= Bridge tap =

Method of telephone line cabling

Bridged tap or bridge tap is a long-used method of cabling for telephone lines. One cable pair (of wires) will "appear" in several different terminal locations (poles or pedestals). This allows the telephone company to use or "assign" that pair to any subscriber near those terminal locations. Once that customer disconnects, that pair becomes usable at any of the terminals. In the days of party lines, 2, 4, 6, or 8 users were commonly connected on the same pair which appeared at several different locations.

A bridge tap has no hybrid coil or other impedance matching components, just a “T” (or branch) in the cable. Thus the bridge presents an impedance mismatch. The unused branch of the T is usually left with no device connected to its end, thus has no electrical termination. Both the tap and its unterminated branch cause unwanted signal reflections, also called echoes.

Digital subscriber lines (DSL) can be affected by a bridged tap, depending on where the tap is bridged. DSL signals reflect from the discontinuities, sending the signal back through the cable pair, much like a tennis ball against a brick wall. The echoed signal is now out of phase and mixed with the original, creating, among other impairments, attenuation distortion. The modem receives both signals, gets confused and "takes errors" or cannot sync.
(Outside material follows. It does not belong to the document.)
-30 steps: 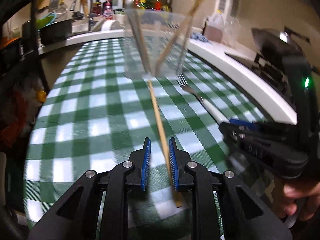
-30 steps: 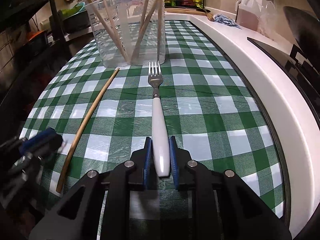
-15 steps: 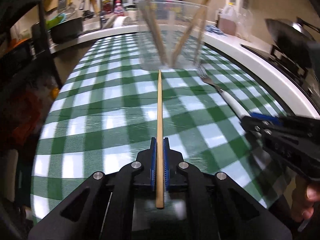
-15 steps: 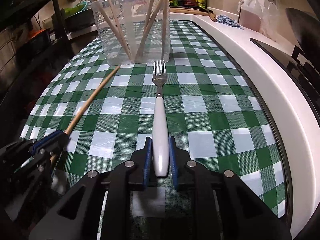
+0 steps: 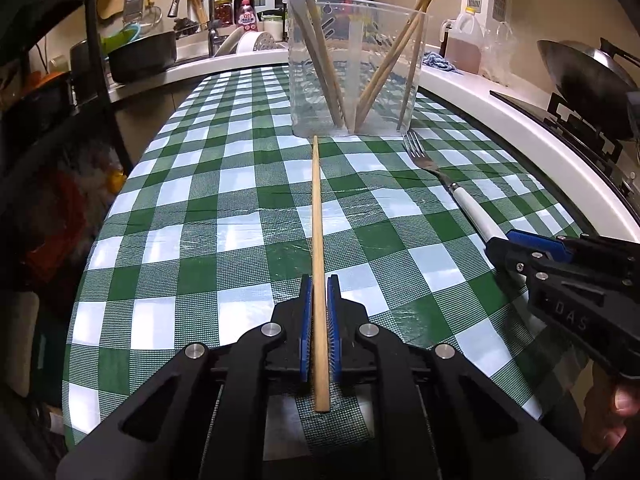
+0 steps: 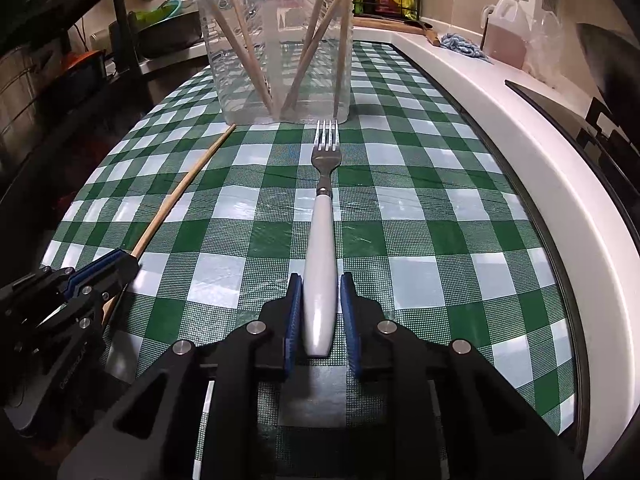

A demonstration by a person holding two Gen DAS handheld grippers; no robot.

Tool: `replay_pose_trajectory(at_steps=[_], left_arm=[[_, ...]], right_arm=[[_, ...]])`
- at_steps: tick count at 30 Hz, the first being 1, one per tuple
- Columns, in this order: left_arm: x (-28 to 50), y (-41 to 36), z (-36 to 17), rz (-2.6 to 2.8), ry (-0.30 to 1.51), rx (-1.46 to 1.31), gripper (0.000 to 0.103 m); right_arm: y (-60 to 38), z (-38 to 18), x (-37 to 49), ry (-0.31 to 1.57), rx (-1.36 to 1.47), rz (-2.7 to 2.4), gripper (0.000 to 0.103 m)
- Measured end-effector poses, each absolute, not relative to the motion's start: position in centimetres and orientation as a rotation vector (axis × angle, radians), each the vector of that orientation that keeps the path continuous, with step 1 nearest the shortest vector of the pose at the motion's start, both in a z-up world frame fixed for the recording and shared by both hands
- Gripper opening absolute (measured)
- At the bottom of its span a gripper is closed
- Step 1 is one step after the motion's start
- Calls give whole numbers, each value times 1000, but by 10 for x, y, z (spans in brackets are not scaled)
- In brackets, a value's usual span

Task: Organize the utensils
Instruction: 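Lift the fork and chopstick upright and carry them over the clear container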

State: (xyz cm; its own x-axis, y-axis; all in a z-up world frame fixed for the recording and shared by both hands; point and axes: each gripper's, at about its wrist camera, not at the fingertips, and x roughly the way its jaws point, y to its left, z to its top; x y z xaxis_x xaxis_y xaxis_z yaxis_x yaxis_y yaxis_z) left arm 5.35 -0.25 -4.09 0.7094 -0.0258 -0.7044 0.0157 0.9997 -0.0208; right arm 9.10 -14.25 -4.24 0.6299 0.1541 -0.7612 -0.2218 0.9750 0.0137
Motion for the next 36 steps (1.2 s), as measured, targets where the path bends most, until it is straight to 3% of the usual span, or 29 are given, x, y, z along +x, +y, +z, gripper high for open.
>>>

If the bridged tap is long, the signal bounces back only in very attenuated form. Therefore, the modem will ignore the weaker signal and show no problem.

Line in bridge tap technology can be much less performing caused to the high attenuation added and to the length of the cable itself.

Bridged tap technology does not add latency. But it affects the performance of the line in general, it affects the bandwidth a lot.

A bridge tap can also be referred to as a "multiple" or a telephone pair "in multiple".